§ ACTIVITY:
Could you retype exactly the lines below between the one holding "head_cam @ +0" and the one holding "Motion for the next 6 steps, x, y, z", inclusive, leaving out any pictures?

§ RECORDS SUPPLIED:
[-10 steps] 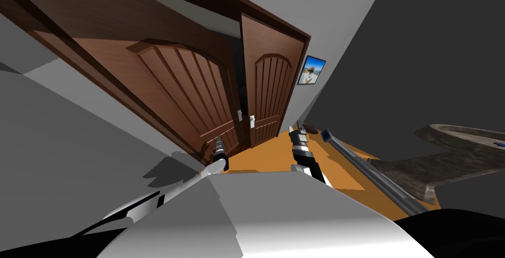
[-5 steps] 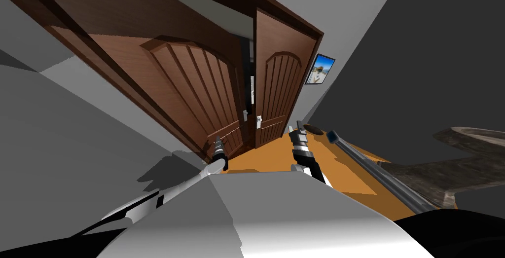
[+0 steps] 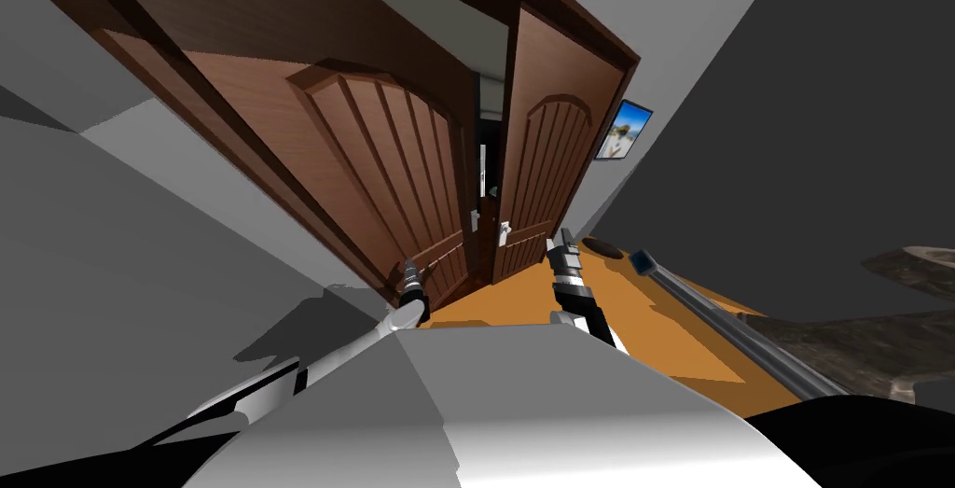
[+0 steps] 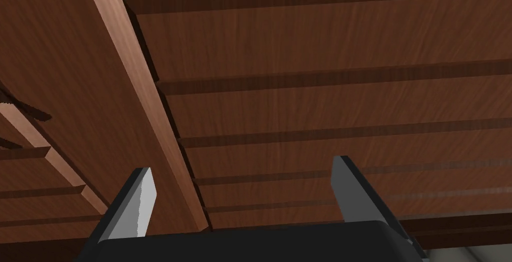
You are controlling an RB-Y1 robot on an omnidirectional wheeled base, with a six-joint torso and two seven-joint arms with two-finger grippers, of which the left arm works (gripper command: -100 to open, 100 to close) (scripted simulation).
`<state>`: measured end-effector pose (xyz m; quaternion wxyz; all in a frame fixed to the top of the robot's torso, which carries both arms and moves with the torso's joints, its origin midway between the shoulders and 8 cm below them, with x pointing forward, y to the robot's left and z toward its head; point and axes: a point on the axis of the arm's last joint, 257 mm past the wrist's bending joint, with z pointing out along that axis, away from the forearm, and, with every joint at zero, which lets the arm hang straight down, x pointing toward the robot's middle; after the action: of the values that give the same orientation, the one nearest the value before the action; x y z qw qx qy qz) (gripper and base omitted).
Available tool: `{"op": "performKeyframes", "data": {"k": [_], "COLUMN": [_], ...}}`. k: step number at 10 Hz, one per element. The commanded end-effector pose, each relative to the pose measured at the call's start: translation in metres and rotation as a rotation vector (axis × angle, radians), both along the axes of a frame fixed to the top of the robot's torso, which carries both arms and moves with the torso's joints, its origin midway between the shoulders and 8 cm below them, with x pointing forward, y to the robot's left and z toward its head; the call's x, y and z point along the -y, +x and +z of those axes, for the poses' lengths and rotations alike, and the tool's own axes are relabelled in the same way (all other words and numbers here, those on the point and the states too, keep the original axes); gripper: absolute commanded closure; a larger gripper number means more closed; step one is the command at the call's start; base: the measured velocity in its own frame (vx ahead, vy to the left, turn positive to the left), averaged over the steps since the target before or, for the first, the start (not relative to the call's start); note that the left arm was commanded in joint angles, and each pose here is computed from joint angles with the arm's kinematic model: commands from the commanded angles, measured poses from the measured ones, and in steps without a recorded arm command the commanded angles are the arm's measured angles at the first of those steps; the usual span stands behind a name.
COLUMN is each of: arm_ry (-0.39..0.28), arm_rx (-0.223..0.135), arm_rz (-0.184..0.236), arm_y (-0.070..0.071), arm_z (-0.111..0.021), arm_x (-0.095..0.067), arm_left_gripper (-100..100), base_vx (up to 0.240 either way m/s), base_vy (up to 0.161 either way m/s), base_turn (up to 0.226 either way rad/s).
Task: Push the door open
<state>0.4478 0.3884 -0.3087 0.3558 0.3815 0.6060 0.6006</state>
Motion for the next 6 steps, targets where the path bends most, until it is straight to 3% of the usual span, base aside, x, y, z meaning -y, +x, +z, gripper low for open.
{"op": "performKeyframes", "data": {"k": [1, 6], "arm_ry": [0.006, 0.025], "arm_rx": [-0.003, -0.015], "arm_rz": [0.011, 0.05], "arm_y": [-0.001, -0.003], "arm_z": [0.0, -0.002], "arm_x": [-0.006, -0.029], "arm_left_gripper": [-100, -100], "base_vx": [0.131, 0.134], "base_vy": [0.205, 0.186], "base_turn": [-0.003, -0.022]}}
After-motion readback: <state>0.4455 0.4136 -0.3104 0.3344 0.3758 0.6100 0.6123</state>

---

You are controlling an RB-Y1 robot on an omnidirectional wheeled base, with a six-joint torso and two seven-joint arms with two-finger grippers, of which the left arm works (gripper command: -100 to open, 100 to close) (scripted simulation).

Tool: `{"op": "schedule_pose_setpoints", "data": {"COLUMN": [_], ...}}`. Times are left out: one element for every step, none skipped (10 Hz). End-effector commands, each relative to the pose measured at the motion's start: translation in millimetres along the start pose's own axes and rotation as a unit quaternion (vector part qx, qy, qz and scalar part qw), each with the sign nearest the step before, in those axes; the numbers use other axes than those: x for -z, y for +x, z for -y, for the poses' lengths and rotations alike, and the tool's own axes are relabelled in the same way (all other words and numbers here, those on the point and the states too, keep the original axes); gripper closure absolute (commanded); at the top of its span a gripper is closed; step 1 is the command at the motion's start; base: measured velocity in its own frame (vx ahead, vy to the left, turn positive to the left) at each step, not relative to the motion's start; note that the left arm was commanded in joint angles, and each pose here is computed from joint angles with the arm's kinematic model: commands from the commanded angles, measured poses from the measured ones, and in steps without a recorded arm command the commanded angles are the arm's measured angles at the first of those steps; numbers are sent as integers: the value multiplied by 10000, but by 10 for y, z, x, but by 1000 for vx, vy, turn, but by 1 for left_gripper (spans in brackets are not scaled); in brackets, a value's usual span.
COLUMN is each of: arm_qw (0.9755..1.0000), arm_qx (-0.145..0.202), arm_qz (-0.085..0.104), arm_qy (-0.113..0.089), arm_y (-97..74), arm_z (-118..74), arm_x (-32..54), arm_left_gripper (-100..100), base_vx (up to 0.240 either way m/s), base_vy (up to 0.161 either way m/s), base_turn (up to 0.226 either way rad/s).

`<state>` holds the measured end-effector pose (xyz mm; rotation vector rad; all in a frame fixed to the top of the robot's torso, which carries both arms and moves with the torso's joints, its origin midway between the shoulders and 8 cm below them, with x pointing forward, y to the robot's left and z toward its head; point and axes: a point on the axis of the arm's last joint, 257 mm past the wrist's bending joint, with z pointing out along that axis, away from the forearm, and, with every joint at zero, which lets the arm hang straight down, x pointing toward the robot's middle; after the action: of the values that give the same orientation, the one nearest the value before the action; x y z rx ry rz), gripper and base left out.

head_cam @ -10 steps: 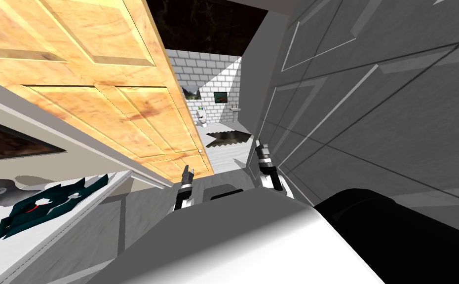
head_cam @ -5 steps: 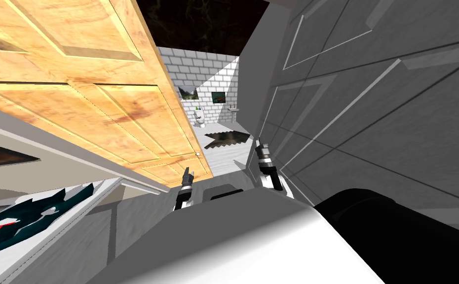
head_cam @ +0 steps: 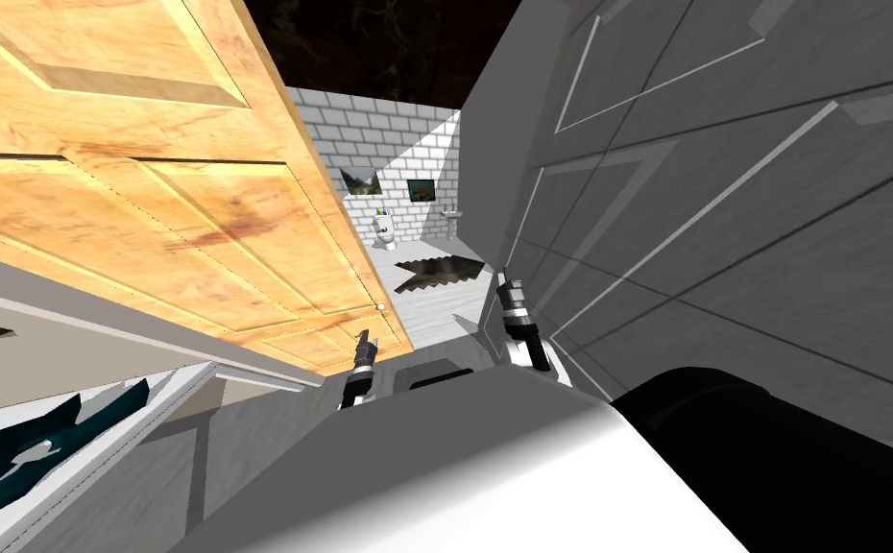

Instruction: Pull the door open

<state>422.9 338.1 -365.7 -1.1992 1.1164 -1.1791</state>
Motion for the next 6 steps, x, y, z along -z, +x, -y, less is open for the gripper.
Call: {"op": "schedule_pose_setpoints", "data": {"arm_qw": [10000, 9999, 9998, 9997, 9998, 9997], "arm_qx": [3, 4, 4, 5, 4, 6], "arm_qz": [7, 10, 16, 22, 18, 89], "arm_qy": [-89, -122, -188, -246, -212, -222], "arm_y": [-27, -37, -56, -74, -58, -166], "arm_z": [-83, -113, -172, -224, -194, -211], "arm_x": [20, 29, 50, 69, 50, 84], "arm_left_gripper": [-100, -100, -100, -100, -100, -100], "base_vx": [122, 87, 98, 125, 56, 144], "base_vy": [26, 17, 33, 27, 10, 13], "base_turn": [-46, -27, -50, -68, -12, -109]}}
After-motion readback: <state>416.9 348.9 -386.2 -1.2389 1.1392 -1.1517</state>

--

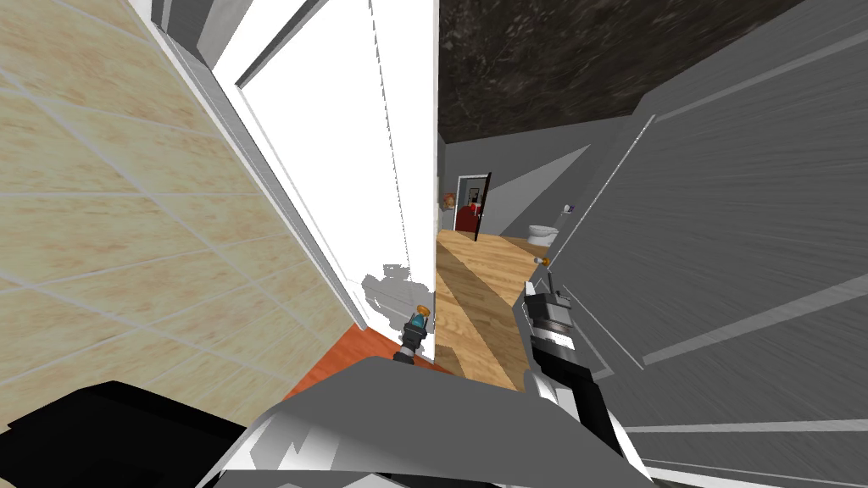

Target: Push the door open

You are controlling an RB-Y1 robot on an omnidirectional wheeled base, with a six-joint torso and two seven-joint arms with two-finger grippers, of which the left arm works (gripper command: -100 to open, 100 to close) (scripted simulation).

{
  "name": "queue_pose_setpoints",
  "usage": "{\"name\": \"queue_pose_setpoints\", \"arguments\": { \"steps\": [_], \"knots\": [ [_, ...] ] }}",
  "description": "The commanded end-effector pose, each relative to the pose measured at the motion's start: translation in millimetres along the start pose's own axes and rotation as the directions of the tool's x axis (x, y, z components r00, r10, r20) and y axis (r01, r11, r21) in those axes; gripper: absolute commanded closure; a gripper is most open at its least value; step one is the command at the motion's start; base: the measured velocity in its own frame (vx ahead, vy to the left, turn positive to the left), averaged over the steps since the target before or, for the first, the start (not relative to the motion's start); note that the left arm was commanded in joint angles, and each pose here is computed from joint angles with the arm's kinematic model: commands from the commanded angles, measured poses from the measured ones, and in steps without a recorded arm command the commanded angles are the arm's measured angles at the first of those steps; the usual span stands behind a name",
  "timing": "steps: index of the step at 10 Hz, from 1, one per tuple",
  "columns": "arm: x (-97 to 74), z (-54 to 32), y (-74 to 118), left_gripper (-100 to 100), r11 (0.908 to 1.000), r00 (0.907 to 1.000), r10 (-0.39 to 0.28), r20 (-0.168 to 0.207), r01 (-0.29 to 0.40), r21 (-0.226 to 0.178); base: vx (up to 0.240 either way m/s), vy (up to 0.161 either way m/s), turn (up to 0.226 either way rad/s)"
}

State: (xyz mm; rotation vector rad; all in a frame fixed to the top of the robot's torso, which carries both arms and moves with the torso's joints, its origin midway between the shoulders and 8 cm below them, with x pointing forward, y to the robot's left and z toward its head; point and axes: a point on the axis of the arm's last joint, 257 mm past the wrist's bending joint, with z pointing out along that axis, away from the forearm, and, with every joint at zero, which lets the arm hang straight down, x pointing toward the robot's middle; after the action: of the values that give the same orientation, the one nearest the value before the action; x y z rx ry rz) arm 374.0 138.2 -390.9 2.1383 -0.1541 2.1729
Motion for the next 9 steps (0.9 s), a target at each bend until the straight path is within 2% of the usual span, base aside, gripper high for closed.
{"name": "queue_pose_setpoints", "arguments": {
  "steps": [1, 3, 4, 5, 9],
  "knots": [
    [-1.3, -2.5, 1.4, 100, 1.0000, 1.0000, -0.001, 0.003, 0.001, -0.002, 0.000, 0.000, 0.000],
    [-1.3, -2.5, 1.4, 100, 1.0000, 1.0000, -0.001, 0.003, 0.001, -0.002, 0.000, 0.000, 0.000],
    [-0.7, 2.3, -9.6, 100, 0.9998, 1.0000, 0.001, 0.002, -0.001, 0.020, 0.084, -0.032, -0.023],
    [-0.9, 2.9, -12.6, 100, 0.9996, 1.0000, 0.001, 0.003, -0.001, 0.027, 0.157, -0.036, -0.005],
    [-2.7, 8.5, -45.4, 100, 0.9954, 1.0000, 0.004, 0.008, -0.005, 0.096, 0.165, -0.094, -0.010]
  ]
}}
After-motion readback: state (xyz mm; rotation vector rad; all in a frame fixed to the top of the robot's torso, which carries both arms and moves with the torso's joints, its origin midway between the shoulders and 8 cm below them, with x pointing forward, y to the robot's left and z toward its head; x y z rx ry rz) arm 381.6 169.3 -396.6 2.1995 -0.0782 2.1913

§ THE ANSWER:
head_cam @ +0 steps: 

Instruction: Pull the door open

<state>422.9 338.1 -365.7 -1.1992 1.1164 -1.1791</state>
Motion for the next 6 steps, x, y, z along -z, +x, -y, less is open for the gripper.

That is the complete answer.